Work through the records below and tally every line containing "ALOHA". Reply with the total alone.

═══ DATA RECORDS ═══

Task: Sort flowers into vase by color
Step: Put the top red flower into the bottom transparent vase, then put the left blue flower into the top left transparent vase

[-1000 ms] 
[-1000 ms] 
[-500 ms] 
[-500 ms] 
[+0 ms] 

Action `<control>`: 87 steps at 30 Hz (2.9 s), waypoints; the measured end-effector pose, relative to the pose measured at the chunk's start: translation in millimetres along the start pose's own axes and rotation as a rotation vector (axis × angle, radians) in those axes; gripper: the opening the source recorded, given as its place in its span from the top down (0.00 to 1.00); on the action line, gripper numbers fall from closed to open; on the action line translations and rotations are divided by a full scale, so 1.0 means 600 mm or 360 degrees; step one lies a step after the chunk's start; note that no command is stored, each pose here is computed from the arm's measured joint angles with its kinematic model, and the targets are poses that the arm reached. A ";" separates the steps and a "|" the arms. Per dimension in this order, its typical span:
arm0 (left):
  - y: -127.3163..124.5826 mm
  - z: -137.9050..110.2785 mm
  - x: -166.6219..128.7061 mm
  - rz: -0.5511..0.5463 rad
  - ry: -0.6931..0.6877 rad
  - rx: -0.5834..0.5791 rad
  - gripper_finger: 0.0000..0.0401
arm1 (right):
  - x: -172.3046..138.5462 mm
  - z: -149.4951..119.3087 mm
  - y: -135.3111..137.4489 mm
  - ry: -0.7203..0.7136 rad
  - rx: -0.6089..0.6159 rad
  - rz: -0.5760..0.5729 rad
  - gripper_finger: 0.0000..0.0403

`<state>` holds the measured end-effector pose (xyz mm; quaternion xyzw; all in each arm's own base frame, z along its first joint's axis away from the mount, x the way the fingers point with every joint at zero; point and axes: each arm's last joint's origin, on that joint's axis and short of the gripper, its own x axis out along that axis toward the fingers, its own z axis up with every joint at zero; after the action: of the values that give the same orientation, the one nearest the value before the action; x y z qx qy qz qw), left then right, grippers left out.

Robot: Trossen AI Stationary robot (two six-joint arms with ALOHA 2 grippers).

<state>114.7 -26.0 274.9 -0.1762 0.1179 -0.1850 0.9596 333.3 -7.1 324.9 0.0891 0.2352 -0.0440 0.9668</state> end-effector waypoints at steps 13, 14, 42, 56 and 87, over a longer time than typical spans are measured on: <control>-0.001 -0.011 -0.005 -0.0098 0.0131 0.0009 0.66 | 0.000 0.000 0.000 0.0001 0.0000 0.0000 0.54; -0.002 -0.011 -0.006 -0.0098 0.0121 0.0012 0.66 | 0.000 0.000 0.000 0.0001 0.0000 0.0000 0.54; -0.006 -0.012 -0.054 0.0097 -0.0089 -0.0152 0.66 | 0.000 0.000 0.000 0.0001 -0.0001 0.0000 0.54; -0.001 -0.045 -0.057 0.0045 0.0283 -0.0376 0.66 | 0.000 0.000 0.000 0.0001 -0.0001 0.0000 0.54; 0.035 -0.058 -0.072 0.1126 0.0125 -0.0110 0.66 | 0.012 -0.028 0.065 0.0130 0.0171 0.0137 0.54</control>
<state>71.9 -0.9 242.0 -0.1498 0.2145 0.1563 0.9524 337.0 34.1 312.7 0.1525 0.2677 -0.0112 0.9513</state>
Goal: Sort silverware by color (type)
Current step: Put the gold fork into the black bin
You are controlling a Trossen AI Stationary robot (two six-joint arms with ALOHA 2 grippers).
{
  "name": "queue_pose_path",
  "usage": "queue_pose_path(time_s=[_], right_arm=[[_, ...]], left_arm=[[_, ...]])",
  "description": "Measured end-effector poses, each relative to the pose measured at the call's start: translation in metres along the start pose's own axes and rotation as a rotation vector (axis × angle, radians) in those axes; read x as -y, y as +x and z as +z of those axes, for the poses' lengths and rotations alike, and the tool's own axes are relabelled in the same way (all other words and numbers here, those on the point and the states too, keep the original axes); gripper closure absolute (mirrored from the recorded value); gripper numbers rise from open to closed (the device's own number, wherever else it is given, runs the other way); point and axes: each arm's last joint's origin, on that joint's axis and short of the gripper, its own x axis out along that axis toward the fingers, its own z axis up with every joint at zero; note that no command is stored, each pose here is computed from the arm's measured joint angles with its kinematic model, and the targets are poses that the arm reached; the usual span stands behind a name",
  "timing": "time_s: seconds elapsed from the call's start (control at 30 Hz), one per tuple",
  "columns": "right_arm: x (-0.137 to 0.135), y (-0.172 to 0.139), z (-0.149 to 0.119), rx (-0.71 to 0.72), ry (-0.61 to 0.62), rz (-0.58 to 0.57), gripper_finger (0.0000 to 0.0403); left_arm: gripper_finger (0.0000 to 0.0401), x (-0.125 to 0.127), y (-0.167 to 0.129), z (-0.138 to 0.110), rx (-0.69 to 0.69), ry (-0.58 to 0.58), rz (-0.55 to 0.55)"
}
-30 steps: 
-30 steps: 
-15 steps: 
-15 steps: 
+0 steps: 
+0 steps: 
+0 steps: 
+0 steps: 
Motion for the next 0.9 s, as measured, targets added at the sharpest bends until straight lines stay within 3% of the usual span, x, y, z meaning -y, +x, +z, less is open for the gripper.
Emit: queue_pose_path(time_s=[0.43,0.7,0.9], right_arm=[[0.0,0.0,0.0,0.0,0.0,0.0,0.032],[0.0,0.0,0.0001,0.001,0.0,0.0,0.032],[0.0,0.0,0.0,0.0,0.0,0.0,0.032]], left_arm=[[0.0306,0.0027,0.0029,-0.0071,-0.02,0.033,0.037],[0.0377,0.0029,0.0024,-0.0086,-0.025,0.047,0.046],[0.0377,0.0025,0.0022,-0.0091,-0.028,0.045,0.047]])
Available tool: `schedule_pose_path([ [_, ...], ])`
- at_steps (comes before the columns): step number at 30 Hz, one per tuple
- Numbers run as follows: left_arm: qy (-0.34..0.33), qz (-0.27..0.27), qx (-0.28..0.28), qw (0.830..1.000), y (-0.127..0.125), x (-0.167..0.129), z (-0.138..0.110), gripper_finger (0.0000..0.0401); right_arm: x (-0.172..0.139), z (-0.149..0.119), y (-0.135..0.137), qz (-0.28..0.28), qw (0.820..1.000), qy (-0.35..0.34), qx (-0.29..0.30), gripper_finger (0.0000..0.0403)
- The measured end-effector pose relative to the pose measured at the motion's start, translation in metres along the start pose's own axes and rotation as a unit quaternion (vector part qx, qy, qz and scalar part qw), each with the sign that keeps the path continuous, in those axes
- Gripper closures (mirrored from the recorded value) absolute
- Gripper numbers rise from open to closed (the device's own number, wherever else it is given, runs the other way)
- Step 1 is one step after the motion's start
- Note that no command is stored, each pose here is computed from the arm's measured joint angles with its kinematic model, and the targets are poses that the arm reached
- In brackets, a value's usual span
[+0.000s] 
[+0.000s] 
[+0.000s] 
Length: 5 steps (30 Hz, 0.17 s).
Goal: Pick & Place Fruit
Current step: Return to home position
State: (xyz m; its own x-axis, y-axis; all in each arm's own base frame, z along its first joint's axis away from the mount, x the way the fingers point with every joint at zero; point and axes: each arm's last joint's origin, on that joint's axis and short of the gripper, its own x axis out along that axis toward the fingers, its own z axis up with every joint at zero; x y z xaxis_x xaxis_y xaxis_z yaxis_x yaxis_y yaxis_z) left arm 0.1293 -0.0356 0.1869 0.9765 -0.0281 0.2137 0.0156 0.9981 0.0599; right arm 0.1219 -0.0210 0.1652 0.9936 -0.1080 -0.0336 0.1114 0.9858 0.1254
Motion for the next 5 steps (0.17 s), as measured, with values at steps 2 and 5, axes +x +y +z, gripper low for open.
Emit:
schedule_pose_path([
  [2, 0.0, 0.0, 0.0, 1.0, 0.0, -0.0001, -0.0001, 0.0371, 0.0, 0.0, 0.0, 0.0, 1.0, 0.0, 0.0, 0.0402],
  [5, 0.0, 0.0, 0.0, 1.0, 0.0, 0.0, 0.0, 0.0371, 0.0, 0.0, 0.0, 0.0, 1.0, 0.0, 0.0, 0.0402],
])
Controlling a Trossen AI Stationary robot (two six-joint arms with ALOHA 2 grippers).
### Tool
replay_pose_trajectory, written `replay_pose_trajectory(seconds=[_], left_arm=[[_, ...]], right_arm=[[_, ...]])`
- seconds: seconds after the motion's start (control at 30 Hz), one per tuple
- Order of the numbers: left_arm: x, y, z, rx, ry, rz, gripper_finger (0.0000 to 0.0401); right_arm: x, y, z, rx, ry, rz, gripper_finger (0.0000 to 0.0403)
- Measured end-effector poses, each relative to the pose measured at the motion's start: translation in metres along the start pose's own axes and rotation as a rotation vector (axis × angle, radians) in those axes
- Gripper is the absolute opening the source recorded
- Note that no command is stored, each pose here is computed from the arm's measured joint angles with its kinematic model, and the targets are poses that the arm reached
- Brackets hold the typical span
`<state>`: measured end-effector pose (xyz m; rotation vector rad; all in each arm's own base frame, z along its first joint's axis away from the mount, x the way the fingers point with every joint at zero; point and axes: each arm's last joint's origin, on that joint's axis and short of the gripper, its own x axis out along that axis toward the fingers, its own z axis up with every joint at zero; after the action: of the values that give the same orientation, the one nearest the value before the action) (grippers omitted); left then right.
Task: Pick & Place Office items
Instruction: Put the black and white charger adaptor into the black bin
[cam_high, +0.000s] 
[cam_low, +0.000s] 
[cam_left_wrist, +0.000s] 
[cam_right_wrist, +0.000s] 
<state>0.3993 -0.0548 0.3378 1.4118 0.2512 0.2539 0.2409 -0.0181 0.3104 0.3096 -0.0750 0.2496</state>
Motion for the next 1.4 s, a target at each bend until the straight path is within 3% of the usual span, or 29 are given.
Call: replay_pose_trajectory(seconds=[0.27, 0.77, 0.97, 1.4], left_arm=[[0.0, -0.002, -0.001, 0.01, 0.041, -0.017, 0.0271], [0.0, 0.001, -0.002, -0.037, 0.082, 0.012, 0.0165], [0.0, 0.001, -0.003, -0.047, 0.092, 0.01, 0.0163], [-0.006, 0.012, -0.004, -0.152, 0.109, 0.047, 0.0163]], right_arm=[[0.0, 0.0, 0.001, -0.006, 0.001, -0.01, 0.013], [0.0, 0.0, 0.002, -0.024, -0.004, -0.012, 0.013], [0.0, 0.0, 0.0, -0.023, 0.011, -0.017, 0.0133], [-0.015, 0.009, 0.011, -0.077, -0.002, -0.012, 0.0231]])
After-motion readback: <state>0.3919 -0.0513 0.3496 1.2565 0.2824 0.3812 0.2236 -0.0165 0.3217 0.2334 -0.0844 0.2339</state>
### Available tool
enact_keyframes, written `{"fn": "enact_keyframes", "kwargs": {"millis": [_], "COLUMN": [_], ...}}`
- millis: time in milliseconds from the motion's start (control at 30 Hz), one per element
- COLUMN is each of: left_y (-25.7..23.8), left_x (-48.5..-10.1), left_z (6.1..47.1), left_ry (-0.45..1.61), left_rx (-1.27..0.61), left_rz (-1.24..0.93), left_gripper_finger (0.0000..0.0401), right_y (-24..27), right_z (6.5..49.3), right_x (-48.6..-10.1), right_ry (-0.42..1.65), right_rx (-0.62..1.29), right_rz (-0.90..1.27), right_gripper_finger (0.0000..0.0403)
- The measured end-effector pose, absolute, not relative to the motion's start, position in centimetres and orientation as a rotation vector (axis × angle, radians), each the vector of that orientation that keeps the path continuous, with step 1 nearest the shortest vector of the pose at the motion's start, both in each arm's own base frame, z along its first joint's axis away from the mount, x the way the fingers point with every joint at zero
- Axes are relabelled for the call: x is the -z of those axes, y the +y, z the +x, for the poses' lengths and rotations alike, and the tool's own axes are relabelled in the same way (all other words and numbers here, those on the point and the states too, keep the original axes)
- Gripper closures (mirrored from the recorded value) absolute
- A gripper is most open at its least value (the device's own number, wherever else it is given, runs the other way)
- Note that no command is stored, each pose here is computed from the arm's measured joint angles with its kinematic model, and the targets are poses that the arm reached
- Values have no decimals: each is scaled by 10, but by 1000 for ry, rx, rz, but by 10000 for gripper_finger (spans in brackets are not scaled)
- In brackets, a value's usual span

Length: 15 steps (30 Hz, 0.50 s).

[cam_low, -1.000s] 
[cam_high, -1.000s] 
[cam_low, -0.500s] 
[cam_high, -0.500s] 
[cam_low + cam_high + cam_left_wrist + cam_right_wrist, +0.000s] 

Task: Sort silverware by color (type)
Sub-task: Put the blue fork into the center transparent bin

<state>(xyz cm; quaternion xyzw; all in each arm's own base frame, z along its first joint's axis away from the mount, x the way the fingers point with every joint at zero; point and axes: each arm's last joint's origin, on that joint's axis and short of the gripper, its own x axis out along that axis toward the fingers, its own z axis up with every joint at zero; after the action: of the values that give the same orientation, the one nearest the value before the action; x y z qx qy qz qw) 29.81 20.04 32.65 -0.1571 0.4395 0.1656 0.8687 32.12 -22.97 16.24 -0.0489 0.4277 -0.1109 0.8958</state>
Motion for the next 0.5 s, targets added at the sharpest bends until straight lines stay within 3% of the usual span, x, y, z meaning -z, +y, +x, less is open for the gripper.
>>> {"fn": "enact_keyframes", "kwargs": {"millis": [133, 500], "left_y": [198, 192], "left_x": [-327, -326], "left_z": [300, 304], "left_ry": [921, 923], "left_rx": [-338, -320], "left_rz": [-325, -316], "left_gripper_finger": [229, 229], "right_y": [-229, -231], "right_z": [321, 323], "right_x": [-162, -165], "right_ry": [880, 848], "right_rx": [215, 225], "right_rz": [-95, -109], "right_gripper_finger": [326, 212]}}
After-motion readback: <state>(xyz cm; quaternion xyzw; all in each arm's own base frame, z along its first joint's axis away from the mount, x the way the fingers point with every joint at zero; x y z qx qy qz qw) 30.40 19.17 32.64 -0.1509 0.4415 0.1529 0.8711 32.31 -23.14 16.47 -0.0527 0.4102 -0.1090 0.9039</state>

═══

• [ANSWER FOR THE TASK]
3